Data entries

####

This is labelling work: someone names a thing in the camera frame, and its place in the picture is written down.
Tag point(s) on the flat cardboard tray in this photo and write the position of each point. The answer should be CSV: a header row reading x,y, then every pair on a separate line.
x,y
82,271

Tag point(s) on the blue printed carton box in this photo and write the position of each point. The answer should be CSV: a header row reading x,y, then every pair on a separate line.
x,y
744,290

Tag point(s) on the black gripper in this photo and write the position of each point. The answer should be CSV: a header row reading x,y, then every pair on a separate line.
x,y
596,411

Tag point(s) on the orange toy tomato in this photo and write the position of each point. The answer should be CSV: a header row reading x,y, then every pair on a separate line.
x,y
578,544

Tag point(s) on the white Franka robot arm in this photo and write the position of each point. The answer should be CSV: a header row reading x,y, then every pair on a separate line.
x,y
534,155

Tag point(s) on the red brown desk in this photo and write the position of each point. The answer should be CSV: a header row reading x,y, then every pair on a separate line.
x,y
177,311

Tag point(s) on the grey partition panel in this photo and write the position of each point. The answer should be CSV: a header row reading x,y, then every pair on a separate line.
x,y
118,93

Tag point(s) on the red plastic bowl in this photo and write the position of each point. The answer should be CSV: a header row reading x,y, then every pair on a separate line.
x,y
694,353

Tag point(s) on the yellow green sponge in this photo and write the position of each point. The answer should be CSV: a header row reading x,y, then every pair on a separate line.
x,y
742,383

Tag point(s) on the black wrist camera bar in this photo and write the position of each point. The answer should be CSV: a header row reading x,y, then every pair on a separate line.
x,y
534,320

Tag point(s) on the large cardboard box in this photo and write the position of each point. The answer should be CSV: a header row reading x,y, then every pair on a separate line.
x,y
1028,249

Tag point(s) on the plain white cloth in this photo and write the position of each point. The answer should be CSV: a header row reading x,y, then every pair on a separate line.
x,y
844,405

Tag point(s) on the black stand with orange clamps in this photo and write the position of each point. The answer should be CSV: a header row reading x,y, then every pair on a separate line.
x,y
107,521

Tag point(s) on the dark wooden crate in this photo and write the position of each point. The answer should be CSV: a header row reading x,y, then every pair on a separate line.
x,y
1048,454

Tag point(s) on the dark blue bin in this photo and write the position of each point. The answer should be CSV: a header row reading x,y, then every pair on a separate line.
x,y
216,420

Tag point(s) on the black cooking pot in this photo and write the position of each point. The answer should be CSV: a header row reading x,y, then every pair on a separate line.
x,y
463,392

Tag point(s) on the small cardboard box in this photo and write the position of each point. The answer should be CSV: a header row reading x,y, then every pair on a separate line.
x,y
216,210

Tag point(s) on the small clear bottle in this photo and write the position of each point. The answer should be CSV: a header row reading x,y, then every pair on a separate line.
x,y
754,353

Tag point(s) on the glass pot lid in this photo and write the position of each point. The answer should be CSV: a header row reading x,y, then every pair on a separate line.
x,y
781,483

####

INSTRUCTIONS TO FOLLOW:
As the exercise requires, copy out the data shown above word for word.

YOUR SOLUTION:
This is labelling work: someone names a thing in the camera frame, and its place in the picture is written down.
Tag point(s) on the flat cardboard tray in this photo and write the position of each point. The answer should be CSV: a header row reading x,y, then every pair on a separate line.
x,y
82,271

Tag point(s) on the blue printed carton box in this photo and write the position of each point. The answer should be CSV: a header row reading x,y, then every pair on a separate line.
x,y
744,290

Tag point(s) on the black gripper in this photo and write the position of each point. The answer should be CSV: a header row reading x,y, then every pair on a separate line.
x,y
596,411

Tag point(s) on the orange toy tomato in this photo and write the position of each point. The answer should be CSV: a header row reading x,y, then every pair on a separate line.
x,y
578,544

Tag point(s) on the white Franka robot arm in this photo and write the position of each point. The answer should be CSV: a header row reading x,y, then every pair on a separate line.
x,y
534,155

Tag point(s) on the red brown desk in this photo and write the position of each point. The answer should be CSV: a header row reading x,y, then every pair on a separate line.
x,y
177,311

Tag point(s) on the grey partition panel in this photo and write the position of each point. The answer should be CSV: a header row reading x,y, then every pair on a separate line.
x,y
118,93

Tag point(s) on the red plastic bowl in this photo and write the position of each point. The answer should be CSV: a header row reading x,y, then every pair on a separate line.
x,y
694,353

Tag point(s) on the yellow green sponge in this photo and write the position of each point. The answer should be CSV: a header row reading x,y, then every pair on a separate line.
x,y
742,383

Tag point(s) on the black wrist camera bar in this photo and write the position of each point. The answer should be CSV: a header row reading x,y, then every pair on a separate line.
x,y
534,320

Tag point(s) on the large cardboard box in this photo and write the position of each point. The answer should be CSV: a header row reading x,y, then every pair on a separate line.
x,y
1028,249

Tag point(s) on the plain white cloth in this photo and write the position of each point. The answer should be CSV: a header row reading x,y, then every pair on a separate line.
x,y
844,405

Tag point(s) on the black stand with orange clamps in this photo and write the position of each point. The answer should be CSV: a header row reading x,y, then every pair on a separate line.
x,y
107,521

Tag point(s) on the dark wooden crate in this photo and write the position of each point. The answer should be CSV: a header row reading x,y, then every pair on a separate line.
x,y
1048,454

Tag point(s) on the dark blue bin in this photo and write the position of each point. The answer should be CSV: a header row reading x,y, then every pair on a separate line.
x,y
216,420

Tag point(s) on the black cooking pot in this photo and write the position of each point. The answer should be CSV: a header row reading x,y, then every pair on a separate line.
x,y
463,392

Tag point(s) on the small cardboard box in this photo and write the position of each point. The answer should be CSV: a header row reading x,y, then every pair on a separate line.
x,y
216,210

Tag point(s) on the small clear bottle in this photo and write the position of each point. The answer should be CSV: a header row reading x,y, then every pair on a separate line.
x,y
754,353

Tag point(s) on the glass pot lid in this photo and write the position of each point. The answer should be CSV: a header row reading x,y, then every pair on a separate line.
x,y
781,483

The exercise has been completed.